It seems like this is very similar to the patch I r-d a long time ago. Please see the previous review comments about fixing things like this unnecessary splitting up of ssl3_HandleCertificate into many functions. It isn't necessary and it makes the code harder to understand, especially because there are similarly-named functions that work slightly differently in this file, and also because these are not general-purpose functions. The error handling logic for the change to support OCSP stapling can be made very simple when this is undone.

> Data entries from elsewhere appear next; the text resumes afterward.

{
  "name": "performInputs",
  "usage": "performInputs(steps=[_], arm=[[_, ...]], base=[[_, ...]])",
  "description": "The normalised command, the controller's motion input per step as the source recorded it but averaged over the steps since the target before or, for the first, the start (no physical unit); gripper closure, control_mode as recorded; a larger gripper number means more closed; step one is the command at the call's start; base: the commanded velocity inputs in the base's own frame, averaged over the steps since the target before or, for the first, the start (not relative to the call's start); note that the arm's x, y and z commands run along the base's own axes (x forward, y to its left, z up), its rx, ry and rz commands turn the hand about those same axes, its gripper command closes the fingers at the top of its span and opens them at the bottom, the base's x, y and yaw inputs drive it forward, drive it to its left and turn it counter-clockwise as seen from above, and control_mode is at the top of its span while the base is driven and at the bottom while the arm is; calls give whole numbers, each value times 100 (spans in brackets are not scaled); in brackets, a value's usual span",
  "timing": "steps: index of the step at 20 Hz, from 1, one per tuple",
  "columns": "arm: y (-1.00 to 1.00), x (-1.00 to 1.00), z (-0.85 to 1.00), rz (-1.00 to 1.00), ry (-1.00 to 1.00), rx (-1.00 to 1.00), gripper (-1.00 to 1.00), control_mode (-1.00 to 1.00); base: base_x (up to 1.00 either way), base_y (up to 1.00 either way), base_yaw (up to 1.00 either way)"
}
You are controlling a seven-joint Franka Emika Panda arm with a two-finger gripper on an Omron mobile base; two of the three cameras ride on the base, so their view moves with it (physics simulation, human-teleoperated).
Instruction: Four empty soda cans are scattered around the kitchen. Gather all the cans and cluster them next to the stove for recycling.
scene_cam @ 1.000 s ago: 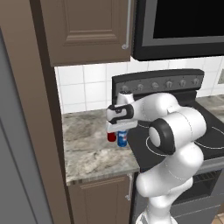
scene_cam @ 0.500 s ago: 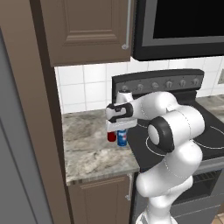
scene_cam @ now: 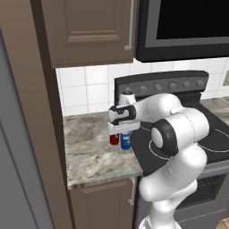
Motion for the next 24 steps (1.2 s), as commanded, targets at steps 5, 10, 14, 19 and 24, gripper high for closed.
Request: performInputs(steps=[5, 10, 14, 19, 24], arm=[[0, -4, 4, 0, -8, 0, -100, -100], [0, -19, 26, 0, -14, 0, -100, -100], [0, -30, 43, 1, -18, 0, -100, -100], [0, -42, 48, 0, -12, 0, -100, -100], [0, -44, 41, 0, -5, 0, -100, -100]], base=[[0, 0, 0], [0, 0, 0], [0, 0, 0], [0, 0, 0], [0, 0, 0]])
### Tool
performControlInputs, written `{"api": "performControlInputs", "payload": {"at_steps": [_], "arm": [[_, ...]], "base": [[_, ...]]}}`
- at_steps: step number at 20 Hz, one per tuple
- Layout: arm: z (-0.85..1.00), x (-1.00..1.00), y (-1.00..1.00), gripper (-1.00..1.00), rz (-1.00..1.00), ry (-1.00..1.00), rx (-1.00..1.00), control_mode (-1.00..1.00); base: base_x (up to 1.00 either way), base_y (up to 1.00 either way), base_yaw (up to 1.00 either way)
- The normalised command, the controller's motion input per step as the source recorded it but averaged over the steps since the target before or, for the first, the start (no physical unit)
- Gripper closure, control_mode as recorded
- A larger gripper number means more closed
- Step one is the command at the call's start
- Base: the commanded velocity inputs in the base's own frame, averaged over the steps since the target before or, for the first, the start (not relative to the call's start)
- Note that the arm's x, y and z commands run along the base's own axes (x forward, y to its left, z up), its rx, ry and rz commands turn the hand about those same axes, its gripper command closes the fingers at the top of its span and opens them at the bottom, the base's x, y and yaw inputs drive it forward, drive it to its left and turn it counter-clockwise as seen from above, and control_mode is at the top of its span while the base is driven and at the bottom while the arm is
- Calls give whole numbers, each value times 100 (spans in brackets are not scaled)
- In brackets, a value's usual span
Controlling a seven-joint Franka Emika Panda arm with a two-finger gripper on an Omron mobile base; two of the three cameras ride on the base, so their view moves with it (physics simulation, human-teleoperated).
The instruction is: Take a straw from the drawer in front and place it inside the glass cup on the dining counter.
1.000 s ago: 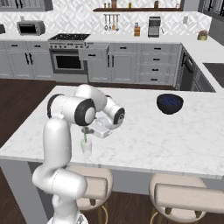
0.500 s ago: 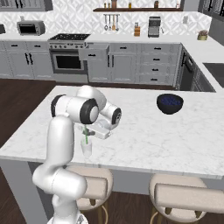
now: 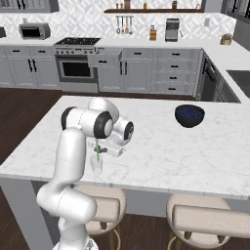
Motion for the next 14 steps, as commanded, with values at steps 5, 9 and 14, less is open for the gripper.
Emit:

it seems most or all of my previous review comments still seem to apply to this patch. Please address them before you post a patch for review. Thanks.
Attachment #674688 - Flags: review?
Brian, I know that you don't like my patch, and I didn't ask you for review. I simply attached the patch to demonstrate that we have working code, and maybe other people will like it.
Besides, it's not strictly my patch. It combines a lot of code from the other bugs, too. It's an attempt go get something done.

Brian, when I suggested that you might rewrite the patch, I had hoped that you would produce a result that is similarly complete as the patch that I attached. I think you didn't do that. Therefore I think patch v24 is better than yours.

Feel free to use as much from patch v24 as you like, combine it with your own preferred code, and produce something that is similarly complete and that you like better.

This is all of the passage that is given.